Search the entries below for the word "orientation", then copy each line in which it is found.

Source records:
<<<<
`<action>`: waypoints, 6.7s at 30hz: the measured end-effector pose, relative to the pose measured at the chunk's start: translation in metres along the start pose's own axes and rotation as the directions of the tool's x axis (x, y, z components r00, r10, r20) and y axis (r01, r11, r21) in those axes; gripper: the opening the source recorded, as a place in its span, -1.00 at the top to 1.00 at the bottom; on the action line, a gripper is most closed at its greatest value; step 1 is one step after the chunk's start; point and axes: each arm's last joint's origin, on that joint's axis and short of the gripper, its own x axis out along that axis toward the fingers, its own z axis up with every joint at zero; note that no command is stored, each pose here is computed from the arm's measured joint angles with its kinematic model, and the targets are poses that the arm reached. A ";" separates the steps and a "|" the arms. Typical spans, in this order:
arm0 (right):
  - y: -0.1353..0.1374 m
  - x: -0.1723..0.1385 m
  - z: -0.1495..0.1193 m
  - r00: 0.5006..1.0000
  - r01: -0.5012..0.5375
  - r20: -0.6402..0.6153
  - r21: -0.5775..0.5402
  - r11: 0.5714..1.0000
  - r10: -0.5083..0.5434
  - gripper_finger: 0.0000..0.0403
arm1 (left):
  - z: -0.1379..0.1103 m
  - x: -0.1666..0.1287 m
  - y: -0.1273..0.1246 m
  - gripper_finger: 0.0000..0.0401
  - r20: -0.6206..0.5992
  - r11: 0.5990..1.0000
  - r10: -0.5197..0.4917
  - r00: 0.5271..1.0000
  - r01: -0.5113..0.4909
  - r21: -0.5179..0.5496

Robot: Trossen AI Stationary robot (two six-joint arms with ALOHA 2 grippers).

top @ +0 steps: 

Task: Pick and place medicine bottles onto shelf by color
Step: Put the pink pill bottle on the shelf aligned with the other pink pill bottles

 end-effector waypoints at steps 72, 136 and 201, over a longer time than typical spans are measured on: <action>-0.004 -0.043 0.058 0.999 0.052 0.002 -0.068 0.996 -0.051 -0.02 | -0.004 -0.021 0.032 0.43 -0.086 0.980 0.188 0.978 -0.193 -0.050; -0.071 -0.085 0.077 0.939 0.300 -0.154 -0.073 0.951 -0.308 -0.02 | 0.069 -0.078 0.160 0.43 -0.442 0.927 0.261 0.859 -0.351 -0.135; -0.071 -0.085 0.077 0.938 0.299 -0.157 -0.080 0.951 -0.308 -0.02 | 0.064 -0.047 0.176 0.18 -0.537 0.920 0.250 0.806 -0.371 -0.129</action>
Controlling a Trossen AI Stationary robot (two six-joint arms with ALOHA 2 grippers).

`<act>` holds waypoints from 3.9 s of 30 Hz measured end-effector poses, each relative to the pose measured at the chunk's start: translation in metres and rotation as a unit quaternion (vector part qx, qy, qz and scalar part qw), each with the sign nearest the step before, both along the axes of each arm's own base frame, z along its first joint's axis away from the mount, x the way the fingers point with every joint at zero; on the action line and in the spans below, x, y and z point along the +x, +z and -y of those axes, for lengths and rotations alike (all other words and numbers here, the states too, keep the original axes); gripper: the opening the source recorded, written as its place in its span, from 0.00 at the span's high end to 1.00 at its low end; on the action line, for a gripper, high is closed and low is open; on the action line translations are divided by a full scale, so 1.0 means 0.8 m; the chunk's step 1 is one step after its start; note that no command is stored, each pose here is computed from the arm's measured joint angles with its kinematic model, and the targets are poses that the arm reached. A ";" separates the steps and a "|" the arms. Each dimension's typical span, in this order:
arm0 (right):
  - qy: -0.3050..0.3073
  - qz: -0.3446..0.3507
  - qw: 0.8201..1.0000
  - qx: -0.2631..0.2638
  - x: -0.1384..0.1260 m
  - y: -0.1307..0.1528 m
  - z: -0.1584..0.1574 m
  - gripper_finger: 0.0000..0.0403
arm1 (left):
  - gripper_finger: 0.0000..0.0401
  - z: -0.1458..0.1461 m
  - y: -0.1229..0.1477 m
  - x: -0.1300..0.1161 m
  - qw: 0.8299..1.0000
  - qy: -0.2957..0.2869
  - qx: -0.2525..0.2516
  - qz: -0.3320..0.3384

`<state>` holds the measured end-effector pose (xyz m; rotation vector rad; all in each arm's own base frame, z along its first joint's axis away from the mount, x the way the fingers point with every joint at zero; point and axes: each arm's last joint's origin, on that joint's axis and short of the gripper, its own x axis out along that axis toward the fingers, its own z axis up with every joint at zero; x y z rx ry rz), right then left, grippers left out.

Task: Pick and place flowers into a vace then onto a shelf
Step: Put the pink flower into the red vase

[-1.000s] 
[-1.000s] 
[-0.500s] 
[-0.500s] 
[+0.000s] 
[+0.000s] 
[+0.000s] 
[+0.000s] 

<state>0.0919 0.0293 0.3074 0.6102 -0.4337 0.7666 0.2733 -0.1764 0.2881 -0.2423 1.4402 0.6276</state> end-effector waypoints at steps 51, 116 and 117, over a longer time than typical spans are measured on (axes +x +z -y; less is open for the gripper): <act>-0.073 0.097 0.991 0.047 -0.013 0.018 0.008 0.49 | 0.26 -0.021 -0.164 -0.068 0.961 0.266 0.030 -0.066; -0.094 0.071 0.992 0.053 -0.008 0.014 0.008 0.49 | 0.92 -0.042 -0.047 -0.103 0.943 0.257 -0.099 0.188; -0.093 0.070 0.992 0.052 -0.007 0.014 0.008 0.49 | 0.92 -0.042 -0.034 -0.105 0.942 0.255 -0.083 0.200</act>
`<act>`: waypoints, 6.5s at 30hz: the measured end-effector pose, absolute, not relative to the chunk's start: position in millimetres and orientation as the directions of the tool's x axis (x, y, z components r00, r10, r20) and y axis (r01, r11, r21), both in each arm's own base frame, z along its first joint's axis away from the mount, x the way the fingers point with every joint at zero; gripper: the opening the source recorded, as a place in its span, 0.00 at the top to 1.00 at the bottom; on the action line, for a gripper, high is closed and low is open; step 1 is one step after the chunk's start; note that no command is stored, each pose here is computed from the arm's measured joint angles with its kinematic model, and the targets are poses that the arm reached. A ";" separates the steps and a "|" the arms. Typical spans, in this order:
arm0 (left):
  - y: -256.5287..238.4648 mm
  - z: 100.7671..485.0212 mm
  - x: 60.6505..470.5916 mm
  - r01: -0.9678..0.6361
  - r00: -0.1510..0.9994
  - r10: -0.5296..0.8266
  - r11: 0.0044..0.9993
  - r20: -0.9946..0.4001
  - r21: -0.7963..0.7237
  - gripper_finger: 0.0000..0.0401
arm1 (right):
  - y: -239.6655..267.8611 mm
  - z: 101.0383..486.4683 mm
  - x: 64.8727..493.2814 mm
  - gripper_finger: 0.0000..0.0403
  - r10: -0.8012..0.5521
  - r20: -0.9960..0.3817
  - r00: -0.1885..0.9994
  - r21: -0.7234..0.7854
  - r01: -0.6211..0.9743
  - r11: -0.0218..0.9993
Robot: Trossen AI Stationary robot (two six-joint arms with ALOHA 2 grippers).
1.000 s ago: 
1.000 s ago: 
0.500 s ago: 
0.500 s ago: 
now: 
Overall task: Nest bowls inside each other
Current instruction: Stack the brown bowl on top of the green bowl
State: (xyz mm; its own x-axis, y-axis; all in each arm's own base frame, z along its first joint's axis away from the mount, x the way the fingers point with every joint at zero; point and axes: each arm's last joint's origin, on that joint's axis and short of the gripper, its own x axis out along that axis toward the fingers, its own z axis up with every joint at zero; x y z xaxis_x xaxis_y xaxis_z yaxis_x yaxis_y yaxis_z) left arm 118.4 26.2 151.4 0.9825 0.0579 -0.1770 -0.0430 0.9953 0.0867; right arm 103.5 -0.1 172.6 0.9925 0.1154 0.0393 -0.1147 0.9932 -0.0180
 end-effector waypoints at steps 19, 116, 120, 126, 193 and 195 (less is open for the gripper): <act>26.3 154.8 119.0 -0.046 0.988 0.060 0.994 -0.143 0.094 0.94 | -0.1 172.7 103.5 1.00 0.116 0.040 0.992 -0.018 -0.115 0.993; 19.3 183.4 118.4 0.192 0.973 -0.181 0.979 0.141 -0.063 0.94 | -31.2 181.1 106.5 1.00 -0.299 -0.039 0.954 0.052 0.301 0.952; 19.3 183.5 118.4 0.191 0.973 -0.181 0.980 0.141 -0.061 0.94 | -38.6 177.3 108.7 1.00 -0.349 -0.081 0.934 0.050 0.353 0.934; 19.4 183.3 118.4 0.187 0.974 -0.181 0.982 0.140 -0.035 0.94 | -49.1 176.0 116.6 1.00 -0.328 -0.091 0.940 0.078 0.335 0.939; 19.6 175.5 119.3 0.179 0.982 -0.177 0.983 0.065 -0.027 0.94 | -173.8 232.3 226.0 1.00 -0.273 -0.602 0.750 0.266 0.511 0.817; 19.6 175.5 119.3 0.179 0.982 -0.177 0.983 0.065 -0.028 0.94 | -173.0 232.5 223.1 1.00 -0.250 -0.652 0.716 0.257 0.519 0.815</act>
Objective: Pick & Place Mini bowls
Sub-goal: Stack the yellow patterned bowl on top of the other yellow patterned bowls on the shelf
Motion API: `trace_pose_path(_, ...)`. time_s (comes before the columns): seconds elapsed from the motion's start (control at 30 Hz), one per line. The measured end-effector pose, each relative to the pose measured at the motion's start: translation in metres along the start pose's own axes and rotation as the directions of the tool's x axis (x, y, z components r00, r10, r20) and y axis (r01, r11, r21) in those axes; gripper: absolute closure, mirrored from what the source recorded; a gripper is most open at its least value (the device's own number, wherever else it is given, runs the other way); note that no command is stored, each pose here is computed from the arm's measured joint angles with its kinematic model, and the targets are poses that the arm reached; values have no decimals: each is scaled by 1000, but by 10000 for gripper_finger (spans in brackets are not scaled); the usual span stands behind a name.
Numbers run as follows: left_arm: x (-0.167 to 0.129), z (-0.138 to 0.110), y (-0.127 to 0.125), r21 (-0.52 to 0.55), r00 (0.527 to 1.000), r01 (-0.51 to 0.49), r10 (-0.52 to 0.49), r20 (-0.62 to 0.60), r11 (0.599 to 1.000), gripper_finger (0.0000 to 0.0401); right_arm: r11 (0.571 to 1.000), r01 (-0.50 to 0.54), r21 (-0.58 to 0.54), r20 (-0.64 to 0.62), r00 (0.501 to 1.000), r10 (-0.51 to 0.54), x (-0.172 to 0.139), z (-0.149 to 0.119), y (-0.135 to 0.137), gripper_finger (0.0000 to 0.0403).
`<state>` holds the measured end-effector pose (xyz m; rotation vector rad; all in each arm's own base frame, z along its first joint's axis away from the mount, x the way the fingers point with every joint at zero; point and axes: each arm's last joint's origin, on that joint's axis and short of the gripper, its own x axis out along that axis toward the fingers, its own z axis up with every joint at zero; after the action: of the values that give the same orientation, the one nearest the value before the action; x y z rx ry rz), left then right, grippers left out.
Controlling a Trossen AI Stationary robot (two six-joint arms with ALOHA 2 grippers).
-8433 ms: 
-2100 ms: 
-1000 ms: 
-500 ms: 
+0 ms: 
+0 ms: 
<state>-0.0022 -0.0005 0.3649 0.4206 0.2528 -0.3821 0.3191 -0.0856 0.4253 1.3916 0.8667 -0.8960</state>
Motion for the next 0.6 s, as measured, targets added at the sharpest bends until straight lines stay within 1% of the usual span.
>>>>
**EXERCISE SOLUTION**
`<act>`: waypoints, 6.5s at 30hz: the measured end-effector pose, absolute, not relative to the chunk's start: position in millimetres and orientation as the directions of the tool's x axis (x, y, z components r00, r10, r20) and y axis (r01, r11, r21), both in each arm's own base frame, z along its first joint's axis away from the mount, x the way the fingers point with every joint at zero; gripper: the opening the source recorded, as a place in its span, 0.00 at the top to 1.00 at the bottom; on the action line, for a gripper, high is closed and low is open; step 1 is one step after the chunk's start; note that no command is stored, each pose here is computed from the arm's measured joint angles with its kinematic model, and the targets are poses that the arm reached. A ";" separates the steps and a "|" the arms. Typical spans, in this order:
`<state>` holds the measured end-effector pose (xyz m; rotation vector rad; all in each arm's own base frame, z along its first joint's axis away from the mount, x the way the fingers point with every joint at zero; point and axes: each arm's last joint's origin, on that joint's axis and short of the gripper, its own x axis out along that axis toward the fingers, its own z axis up with every joint at zero; after the action: of the values that give the same orientation, the one nearest the value before the action; x y z rx ry rz), left then right, grippers left out.

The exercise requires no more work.